Bevor Devon noch etwas antworten konnte, ging Lionel dazwischen. „Wir fahren sofort ins Krankenhaus!“, rief er und fuchtelte immer noch herum wie ein Fluglotse. „Das muss natürlich fachmännisch versorgt werden.“
Er ließ keine Widerrede zu und schob den Kandidaten in Richtung der Limousine. Jacky ging in einigem Abstand nebenher. Was für ein Aufstand wegen eines kleinen Kratzers!
„Tut mir wirklich leid, dass ich so eine Aufregung verursacht habe“, sagte Devon beim Einsteigen zu ihr. „Aber ich schätze, ich muss das jetzt doch richtig verarzten lassen, sonst machen mir hier alle die Hölle heiß.“
„Machen Sie sich keine Sorgen, das wird alles gut verheilen“, erwiderte sie und winkte dem Wagen nach, als er losfuhr. Endlich hatte sie die ganze Bagage los! Die Presseleute hatten noch ein paar letzte Fotos von ihr geschossen, stürmten jetzt aber zu ihren Autos.
Herrlich, diese Ruhe! Sie wollte ins Haus gehen, doch plötzlich hörte sie eine unverkennbare Stimme neben sich.
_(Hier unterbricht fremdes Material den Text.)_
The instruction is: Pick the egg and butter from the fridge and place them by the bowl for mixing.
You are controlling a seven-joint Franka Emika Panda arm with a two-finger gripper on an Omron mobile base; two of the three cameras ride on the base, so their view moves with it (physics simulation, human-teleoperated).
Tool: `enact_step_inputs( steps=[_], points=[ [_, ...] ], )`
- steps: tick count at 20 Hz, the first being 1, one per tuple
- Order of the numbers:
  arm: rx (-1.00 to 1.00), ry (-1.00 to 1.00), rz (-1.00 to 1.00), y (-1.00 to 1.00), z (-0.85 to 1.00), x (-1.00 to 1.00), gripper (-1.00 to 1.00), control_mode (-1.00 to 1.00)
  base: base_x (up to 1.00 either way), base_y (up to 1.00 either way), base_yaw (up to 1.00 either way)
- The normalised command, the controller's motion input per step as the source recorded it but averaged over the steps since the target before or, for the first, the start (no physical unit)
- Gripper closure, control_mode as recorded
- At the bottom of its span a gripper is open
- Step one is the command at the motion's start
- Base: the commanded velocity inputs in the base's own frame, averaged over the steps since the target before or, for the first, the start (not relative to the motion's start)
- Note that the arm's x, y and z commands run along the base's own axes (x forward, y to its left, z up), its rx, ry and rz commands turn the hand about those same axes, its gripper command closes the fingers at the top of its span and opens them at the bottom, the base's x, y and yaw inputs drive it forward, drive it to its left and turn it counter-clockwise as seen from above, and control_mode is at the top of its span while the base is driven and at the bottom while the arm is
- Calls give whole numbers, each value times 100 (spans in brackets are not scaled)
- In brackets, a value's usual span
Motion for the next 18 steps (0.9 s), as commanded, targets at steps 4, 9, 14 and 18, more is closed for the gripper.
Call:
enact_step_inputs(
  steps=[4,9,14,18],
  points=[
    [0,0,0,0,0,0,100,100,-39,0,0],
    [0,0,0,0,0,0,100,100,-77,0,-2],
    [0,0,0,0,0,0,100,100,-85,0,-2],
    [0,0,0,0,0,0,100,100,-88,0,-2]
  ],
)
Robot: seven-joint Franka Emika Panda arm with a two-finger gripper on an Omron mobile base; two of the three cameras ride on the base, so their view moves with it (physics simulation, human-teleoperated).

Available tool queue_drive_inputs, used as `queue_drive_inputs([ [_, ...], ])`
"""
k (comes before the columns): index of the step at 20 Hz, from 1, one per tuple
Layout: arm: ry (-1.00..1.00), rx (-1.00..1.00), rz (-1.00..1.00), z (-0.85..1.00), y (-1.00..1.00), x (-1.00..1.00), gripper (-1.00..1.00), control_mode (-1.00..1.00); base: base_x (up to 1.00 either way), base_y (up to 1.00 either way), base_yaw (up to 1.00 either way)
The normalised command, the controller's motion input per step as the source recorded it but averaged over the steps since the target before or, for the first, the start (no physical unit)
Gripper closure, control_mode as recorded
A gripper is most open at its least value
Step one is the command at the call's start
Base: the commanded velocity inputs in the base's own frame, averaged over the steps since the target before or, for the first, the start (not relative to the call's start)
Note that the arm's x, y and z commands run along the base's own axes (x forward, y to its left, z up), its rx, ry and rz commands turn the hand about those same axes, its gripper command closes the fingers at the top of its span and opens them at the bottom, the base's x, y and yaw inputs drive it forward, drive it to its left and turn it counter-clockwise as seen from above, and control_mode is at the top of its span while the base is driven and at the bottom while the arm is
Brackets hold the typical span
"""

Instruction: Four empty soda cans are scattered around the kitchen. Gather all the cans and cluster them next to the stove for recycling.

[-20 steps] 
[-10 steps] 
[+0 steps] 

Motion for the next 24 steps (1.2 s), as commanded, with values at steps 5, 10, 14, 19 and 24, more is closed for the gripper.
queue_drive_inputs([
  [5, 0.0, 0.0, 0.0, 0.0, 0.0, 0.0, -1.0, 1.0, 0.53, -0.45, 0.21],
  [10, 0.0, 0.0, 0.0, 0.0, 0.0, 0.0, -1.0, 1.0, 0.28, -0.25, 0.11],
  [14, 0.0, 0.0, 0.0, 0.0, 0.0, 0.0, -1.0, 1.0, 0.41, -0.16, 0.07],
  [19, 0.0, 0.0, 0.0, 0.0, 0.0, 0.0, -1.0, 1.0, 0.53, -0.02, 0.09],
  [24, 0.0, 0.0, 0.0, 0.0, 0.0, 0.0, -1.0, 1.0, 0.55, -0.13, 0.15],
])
„Sehr gut gemacht“, brummte Onkel Theodore und klopfte ihr mit seiner Pranke auf die Schulter. „Das war ein wunderbarer Auftritt. Die Nation wird dich lieben!“
„Die Nation soll mich gefälligst am Allerwertesten lecken“, stellte Jacky klar. „Ich will mit dem ganzen Politikscheiß nie mehr etwas zu tun haben. Und du solltest deinen Parteifreunden hinterherfahren, nicht dass der Herr Kandidat sich noch den Fuß anstößt oder ein Haar abbricht hier in unserer Wildnis.“
„Du verstehst überhaupt nichts, Jacky Wilson.“ Er ging in Richtung Haustür und machte ein Gesicht, das ihr überhaupt nicht gefiel. Es sah aus wie das von Murray, wenn ausnahmsweise ein Reisebus vor seinem Lokal hielt und fünfzig hungrige Touristen an seine Tische spülte. Plante er möglicherweise irgendetwas?
Aber hey, was sollte schon passieren? Devon und sein Zirkus waren verschwunden, würden ihre gefährliche Farm sicher nicht wieder betreten und sie konnte endlich zurückfallen in ihre wunderbar ruhige Welt der idyllischen Kleinstadt am Meer.
TOP SECRET! Geheimes Telefon-Abhörprotokoll
Stanfield: „Volltreffer! Haben Sie die Bilder gesehen? Sie wird in der Presse als Heldin gefeiert. Junge selbstständige Frau mit eigenem Unternehmen, die ohne Zögern einen fremden Mann verarztet. Hat als Einzige einen kühlen Kopf behalten, sogar ihre Bluse geopfert, und wollte ihn noch im Haus mit Kaffee versorgen.“
Crogett: „Eine wahre Heilige! Ich muss zugeben, die Szene ist großartig. Wer ist diese Jacky Wilson?“
Stanfield: „Eingetragene Demokratin, ihr Onkel ist Senator, unverheiratet, keine Skandale.